**Problem to work on**: Beneath this line are the data; copy exactly the part of them that opens with the line containing "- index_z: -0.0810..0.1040" and closes with the line containing "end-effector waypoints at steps", and only that part.

---

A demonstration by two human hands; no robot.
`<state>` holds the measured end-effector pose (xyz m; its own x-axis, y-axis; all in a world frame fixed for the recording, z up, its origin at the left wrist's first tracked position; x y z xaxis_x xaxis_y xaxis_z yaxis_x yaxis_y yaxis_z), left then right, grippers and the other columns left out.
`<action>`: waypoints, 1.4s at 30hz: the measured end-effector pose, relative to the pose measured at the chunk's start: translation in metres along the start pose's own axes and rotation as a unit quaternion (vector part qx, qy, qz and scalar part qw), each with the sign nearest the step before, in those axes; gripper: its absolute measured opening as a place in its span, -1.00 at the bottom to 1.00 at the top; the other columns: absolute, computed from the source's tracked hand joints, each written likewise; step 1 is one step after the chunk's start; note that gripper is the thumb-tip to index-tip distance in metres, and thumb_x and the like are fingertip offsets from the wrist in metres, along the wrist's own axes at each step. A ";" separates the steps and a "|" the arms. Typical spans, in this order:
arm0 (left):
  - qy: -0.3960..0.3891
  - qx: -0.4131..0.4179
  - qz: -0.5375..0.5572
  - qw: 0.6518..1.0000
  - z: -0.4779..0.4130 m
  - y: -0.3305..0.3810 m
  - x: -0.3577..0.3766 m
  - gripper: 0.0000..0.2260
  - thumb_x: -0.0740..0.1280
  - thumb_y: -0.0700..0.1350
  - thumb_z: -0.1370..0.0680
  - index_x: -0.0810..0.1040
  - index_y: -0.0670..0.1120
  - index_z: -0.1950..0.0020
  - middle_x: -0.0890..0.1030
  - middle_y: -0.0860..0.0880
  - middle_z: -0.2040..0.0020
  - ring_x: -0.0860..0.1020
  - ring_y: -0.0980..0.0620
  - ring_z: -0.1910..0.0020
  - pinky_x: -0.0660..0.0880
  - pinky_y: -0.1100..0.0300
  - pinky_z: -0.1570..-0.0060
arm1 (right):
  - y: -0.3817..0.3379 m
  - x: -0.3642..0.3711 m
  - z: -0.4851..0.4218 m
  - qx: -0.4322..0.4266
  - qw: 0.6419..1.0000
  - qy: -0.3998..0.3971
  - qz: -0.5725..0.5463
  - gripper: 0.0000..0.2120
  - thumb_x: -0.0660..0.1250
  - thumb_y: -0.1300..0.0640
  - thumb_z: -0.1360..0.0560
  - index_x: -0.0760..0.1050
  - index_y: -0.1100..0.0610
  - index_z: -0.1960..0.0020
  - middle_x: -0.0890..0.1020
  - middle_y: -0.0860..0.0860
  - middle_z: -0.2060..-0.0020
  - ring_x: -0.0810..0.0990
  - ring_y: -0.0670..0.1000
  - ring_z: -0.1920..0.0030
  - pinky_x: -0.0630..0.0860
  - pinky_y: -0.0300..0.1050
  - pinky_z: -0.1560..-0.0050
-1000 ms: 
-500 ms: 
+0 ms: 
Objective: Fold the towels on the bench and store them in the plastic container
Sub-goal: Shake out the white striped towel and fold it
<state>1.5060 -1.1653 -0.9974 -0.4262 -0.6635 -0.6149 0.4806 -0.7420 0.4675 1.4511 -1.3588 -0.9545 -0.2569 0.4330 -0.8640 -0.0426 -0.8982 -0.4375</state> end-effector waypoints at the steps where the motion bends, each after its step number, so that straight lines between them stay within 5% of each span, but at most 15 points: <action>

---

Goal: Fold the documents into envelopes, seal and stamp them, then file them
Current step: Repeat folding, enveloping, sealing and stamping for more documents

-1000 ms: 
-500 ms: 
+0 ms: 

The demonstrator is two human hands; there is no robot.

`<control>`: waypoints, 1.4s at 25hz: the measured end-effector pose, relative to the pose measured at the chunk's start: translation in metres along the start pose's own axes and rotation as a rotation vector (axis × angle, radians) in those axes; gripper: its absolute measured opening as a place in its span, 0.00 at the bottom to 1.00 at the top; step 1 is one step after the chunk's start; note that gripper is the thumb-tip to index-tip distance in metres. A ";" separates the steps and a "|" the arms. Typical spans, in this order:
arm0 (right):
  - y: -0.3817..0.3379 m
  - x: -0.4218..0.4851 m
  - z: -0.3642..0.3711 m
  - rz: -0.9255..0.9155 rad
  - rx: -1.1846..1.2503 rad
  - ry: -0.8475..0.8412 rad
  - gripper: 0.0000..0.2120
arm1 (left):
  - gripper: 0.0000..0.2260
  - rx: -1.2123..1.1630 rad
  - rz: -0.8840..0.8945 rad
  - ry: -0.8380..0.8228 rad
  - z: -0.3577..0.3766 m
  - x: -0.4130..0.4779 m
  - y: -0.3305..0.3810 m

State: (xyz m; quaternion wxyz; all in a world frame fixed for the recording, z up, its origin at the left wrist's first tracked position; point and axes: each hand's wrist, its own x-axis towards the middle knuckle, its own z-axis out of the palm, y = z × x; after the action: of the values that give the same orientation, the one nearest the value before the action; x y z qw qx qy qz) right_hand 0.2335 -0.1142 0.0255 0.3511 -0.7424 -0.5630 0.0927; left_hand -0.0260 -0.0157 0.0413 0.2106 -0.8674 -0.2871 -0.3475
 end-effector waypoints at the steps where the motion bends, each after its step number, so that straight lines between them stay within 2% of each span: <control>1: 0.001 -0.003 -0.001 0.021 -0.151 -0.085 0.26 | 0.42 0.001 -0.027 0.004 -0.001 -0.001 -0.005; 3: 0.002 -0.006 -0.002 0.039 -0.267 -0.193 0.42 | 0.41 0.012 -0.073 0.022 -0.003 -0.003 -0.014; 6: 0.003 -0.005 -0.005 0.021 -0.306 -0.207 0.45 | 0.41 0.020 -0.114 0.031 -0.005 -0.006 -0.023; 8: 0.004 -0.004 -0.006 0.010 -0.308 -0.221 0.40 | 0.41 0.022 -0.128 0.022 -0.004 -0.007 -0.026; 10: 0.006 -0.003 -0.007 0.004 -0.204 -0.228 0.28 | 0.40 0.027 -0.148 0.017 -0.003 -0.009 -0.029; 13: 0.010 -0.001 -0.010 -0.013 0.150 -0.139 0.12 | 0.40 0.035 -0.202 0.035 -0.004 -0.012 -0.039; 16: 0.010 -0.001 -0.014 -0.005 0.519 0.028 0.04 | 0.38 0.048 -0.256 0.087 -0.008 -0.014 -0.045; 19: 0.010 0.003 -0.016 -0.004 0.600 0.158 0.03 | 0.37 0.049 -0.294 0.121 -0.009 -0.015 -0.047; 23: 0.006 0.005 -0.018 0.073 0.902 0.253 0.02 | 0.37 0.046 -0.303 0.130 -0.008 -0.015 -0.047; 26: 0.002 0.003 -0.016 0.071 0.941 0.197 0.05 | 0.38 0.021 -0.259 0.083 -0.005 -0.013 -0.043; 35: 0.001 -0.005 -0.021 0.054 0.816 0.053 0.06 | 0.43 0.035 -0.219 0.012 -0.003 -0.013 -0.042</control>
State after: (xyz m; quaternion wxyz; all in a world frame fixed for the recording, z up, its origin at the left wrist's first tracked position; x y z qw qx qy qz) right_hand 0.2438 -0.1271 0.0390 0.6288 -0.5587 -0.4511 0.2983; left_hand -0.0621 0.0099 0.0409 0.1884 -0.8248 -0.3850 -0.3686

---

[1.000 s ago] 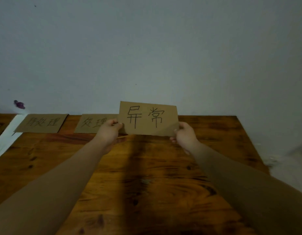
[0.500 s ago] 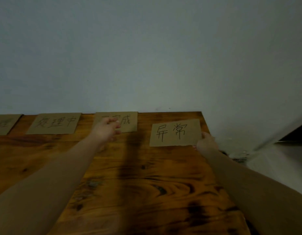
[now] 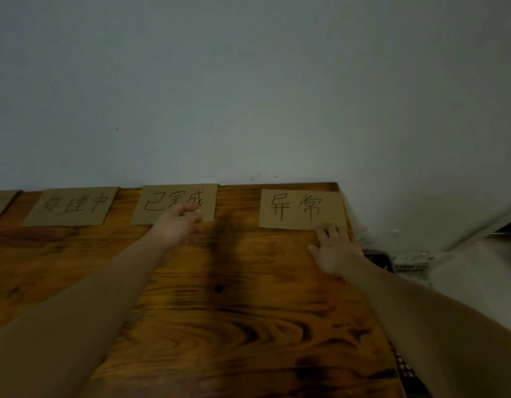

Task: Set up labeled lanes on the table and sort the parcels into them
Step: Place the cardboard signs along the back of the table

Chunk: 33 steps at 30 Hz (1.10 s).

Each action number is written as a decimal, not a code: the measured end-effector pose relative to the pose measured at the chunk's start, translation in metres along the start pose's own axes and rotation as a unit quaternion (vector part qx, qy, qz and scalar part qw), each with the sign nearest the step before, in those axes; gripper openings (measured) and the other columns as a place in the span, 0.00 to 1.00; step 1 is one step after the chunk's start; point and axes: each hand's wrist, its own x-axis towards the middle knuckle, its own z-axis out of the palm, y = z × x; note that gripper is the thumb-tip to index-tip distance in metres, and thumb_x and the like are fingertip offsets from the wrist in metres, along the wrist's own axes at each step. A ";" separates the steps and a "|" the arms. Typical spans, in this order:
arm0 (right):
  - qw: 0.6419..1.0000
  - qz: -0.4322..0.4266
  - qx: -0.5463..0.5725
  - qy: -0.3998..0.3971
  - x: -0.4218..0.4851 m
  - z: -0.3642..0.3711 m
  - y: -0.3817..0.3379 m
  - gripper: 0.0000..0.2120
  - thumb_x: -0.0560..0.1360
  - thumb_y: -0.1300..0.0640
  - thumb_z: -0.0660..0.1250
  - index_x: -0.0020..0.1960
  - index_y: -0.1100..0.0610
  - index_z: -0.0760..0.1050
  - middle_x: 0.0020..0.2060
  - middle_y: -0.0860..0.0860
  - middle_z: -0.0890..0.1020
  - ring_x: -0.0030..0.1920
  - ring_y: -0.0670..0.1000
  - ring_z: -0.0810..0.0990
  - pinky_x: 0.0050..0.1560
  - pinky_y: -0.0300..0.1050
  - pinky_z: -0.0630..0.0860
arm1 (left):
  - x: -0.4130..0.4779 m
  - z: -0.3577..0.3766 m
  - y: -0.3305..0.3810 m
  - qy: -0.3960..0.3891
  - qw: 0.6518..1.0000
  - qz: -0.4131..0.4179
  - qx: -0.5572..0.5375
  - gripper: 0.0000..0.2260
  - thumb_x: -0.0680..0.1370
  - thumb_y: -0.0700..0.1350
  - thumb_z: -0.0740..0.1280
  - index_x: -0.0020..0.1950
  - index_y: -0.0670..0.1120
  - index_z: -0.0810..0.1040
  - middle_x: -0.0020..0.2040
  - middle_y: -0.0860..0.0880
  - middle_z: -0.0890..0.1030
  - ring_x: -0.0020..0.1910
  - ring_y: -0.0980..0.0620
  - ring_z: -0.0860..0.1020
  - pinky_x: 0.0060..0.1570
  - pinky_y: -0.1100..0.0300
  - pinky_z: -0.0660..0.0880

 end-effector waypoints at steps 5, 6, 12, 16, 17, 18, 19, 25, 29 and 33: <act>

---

**Expected output**:
  - index_z: -0.0810..0.1040
  - middle_x: -0.0020..0.2040
  - middle_y: -0.0860..0.0880
  - middle_z: -0.0890..0.1030
  - ring_x: -0.0020..0.1910
  - ring_y: -0.0980..0.0620
  - ring_z: -0.0860..0.1020
  - pinky_x: 0.0060..0.1570
  - pinky_y: -0.1100..0.0300
  - pinky_z: -0.0660..0.0880

 end-effector waypoints at steps 5, 6, 12, 16, 17, 18, 19, 25, 29 and 33: <act>

No more output is expected here.